Exercise -> If a line in the entries below includes "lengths", pick it out and copy it.

Data records:
--------------------

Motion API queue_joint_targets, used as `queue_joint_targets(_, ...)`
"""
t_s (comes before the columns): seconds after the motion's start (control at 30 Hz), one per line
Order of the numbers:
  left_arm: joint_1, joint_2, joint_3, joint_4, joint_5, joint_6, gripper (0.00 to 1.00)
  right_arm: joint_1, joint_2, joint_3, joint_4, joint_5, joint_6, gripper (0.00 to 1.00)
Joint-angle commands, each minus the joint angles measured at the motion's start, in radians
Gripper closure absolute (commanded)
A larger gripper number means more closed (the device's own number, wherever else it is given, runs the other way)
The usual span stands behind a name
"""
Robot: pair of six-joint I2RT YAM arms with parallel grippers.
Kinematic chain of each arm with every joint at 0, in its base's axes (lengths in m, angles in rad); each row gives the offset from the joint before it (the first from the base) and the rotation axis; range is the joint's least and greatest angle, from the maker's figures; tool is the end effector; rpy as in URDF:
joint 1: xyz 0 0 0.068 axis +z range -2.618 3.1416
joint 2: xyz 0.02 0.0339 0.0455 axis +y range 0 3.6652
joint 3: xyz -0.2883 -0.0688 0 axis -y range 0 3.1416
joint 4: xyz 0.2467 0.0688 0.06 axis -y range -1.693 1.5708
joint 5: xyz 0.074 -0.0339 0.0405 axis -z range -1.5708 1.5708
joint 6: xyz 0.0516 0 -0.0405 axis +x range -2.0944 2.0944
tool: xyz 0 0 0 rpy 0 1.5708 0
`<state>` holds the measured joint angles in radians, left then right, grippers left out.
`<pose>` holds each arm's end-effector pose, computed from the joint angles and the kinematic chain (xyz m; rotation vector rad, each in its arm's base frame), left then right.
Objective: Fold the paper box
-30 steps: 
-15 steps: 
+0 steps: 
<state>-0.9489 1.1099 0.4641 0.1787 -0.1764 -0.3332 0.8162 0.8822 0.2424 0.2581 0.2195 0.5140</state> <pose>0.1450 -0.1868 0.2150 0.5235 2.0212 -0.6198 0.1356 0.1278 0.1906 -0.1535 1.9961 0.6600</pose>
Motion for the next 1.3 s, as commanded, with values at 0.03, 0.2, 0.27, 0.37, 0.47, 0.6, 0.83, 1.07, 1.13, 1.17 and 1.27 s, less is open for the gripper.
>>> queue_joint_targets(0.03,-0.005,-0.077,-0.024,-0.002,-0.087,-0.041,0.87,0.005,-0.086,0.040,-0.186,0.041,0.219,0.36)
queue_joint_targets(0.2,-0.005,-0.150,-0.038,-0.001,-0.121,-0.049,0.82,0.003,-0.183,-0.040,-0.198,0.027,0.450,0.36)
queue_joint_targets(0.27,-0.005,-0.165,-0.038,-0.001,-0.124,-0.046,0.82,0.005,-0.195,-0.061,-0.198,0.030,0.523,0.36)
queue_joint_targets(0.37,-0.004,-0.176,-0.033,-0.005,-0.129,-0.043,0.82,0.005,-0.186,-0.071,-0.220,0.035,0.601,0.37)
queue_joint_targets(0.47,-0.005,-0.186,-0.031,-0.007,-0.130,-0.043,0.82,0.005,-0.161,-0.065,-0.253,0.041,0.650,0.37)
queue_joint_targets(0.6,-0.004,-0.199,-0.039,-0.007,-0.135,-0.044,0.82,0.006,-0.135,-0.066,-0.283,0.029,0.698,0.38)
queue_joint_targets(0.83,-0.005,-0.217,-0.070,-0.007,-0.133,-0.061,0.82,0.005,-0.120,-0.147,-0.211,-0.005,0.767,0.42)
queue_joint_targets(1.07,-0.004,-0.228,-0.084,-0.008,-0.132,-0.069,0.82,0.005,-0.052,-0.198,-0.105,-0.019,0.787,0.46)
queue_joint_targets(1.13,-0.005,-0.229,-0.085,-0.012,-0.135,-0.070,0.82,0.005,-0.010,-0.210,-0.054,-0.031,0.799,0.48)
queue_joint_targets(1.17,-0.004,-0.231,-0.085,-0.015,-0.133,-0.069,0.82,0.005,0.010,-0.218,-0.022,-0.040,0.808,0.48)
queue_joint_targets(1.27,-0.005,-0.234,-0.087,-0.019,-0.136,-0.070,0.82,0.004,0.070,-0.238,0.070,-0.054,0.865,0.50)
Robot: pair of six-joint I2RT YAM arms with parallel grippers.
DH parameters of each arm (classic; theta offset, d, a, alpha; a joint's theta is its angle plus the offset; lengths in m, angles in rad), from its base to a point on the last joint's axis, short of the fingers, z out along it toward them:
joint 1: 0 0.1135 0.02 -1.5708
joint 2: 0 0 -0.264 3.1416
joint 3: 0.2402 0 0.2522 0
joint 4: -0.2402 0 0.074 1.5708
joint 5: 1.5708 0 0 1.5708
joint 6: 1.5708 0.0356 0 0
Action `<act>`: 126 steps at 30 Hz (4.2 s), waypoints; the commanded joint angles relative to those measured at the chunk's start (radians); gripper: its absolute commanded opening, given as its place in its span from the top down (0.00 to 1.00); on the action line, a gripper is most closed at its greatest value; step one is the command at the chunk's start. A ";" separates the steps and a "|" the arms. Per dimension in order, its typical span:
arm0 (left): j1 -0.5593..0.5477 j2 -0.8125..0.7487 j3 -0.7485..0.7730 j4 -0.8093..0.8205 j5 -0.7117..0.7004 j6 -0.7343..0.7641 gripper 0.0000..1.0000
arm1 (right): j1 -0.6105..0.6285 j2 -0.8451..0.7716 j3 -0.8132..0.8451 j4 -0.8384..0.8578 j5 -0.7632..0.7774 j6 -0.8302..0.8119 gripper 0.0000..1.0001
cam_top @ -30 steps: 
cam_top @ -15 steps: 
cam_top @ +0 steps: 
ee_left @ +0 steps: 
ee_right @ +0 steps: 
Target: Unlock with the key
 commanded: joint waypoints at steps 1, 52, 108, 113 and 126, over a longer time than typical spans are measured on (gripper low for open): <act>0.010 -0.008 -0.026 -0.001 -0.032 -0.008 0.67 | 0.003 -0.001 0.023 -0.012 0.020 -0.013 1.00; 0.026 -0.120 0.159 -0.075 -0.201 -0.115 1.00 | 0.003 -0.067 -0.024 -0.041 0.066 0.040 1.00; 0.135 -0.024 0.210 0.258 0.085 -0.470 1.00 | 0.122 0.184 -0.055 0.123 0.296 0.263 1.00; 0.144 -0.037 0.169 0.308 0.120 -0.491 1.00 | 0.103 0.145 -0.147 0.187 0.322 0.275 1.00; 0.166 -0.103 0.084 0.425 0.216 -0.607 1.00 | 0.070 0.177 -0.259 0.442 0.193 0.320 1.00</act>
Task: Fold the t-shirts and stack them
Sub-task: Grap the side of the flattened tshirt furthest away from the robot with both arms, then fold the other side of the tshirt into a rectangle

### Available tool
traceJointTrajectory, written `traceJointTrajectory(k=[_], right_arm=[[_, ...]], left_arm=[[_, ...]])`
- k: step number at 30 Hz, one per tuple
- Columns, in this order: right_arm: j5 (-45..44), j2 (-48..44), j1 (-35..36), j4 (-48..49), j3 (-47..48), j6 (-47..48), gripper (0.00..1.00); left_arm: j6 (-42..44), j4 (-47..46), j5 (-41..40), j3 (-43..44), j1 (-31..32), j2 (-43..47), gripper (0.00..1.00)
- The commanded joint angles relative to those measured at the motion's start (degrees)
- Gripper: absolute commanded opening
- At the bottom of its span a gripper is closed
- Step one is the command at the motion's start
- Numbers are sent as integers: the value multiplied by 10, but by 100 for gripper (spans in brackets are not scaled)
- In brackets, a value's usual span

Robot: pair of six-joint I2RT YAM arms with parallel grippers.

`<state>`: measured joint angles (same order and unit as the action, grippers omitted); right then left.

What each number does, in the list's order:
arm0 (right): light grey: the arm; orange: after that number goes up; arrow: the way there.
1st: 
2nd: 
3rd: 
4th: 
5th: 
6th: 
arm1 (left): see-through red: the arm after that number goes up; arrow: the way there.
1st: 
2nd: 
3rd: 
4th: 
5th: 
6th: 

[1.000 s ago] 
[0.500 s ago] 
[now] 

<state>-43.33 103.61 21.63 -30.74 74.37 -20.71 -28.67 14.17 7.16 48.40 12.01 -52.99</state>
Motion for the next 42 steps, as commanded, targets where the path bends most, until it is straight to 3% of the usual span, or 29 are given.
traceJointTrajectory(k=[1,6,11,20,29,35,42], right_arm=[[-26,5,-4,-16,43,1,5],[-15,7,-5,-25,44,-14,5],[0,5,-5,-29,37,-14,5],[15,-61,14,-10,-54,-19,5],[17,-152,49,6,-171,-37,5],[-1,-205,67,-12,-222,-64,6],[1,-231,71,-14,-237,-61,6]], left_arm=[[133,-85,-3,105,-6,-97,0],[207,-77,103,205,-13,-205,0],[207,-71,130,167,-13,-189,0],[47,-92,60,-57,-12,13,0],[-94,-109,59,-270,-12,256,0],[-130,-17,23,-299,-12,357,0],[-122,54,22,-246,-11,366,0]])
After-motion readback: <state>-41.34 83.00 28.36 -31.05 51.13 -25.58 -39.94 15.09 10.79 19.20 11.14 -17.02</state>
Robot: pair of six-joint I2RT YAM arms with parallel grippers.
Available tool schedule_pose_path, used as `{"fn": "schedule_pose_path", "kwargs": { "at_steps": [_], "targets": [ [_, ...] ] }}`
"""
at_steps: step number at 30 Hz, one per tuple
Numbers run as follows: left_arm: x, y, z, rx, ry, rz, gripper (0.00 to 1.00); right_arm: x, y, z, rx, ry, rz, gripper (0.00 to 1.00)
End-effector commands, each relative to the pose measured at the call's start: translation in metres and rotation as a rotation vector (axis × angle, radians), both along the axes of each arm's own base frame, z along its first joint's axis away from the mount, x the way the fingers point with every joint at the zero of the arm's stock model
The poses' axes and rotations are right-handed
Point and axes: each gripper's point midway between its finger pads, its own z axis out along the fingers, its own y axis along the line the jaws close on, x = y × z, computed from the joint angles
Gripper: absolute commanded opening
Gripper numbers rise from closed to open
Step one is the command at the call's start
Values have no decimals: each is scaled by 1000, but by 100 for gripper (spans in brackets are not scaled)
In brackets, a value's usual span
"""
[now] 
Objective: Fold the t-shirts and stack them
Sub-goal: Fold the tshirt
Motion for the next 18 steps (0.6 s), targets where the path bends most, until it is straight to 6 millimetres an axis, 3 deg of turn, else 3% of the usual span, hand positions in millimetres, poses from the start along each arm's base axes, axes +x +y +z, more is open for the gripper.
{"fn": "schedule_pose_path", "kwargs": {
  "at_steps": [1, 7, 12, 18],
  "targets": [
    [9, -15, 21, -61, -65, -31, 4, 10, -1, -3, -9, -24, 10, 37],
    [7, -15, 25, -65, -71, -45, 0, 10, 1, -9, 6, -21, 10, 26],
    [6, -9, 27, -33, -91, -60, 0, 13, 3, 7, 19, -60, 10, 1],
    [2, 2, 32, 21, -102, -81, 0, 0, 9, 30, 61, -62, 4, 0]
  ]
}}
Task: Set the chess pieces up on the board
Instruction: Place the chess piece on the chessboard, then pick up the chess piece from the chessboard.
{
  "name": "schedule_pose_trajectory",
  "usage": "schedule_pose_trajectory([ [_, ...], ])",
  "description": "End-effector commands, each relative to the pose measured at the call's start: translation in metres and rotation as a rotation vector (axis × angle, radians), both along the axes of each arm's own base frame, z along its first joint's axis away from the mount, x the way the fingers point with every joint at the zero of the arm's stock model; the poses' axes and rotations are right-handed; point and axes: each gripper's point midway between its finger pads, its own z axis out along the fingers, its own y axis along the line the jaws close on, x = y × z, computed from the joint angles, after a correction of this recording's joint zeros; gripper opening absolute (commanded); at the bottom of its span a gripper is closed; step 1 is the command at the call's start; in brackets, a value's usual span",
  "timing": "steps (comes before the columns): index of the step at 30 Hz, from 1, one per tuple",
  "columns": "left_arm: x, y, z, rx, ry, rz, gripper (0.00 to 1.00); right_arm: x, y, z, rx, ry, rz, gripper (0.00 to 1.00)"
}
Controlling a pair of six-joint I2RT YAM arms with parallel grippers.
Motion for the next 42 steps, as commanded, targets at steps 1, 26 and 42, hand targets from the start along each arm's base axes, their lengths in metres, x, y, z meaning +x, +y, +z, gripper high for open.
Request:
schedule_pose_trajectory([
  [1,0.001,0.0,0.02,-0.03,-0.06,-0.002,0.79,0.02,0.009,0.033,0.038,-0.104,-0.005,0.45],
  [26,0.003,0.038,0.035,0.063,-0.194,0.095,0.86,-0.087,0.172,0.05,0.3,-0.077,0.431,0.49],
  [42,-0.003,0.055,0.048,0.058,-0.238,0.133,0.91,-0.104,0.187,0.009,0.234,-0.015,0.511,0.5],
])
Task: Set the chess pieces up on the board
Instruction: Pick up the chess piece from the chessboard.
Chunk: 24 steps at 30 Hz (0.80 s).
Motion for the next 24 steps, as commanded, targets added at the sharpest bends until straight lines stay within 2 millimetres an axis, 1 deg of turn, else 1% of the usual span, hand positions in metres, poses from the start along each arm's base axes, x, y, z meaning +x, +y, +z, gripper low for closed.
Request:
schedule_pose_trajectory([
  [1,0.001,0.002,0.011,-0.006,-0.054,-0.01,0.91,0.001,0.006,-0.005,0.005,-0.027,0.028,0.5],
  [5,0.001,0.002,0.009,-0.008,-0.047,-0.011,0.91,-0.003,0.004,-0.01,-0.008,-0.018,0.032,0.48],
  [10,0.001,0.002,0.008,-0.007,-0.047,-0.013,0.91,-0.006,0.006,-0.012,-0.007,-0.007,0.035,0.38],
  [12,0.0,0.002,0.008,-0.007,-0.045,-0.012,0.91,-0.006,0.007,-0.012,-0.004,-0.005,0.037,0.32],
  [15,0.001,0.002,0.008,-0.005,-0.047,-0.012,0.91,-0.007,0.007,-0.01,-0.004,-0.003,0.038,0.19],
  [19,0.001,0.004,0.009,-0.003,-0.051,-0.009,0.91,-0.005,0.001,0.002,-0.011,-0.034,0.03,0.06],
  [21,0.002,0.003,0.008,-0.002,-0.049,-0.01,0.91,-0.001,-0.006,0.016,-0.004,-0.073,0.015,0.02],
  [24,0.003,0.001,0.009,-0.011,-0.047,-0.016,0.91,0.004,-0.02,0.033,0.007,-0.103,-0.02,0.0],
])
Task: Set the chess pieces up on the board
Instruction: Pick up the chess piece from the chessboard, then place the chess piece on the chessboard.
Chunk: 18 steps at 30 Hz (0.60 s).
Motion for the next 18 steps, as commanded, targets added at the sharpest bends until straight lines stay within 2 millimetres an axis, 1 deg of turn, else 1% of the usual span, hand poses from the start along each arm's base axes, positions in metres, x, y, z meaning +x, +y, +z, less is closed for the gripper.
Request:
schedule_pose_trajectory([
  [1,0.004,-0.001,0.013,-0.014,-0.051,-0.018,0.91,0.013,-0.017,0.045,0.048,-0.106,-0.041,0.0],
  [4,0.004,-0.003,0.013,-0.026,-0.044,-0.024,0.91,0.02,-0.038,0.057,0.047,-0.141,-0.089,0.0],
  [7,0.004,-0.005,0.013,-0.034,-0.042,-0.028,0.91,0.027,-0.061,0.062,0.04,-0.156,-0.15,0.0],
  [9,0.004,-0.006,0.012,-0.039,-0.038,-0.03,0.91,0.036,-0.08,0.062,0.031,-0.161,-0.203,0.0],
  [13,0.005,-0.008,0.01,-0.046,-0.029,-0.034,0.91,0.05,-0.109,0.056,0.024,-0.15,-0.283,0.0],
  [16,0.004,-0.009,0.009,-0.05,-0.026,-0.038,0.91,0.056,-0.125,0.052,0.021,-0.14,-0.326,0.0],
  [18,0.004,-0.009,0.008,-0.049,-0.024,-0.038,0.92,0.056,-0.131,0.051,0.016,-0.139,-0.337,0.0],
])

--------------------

Solved exercise ->
Kinematic chain of each arm with every joint at 0, in its base's axes (lengths in m, angles in rad); each row gives the offset from the joint before it (the first from the base) and the rotation axis; range is the joint's least and greatest angle, from the maker's figures; tool is the end effector; rpy as in URDF:
DH parameters of each arm (classic; theta offset, d, a, alpha; a joint's theta is its angle plus the offset; lengths in m, angles in rad), from its base to a point on the last joint's axis, short of the fingers, z out along it toward them:
Motion for the next 42 steps, as commanded, targets at steps 1, 26 and 42, hand targets from the start along each arm's base axes, their lengths in metres, x, y, z meaning +x, +y, +z, gripper high for open.

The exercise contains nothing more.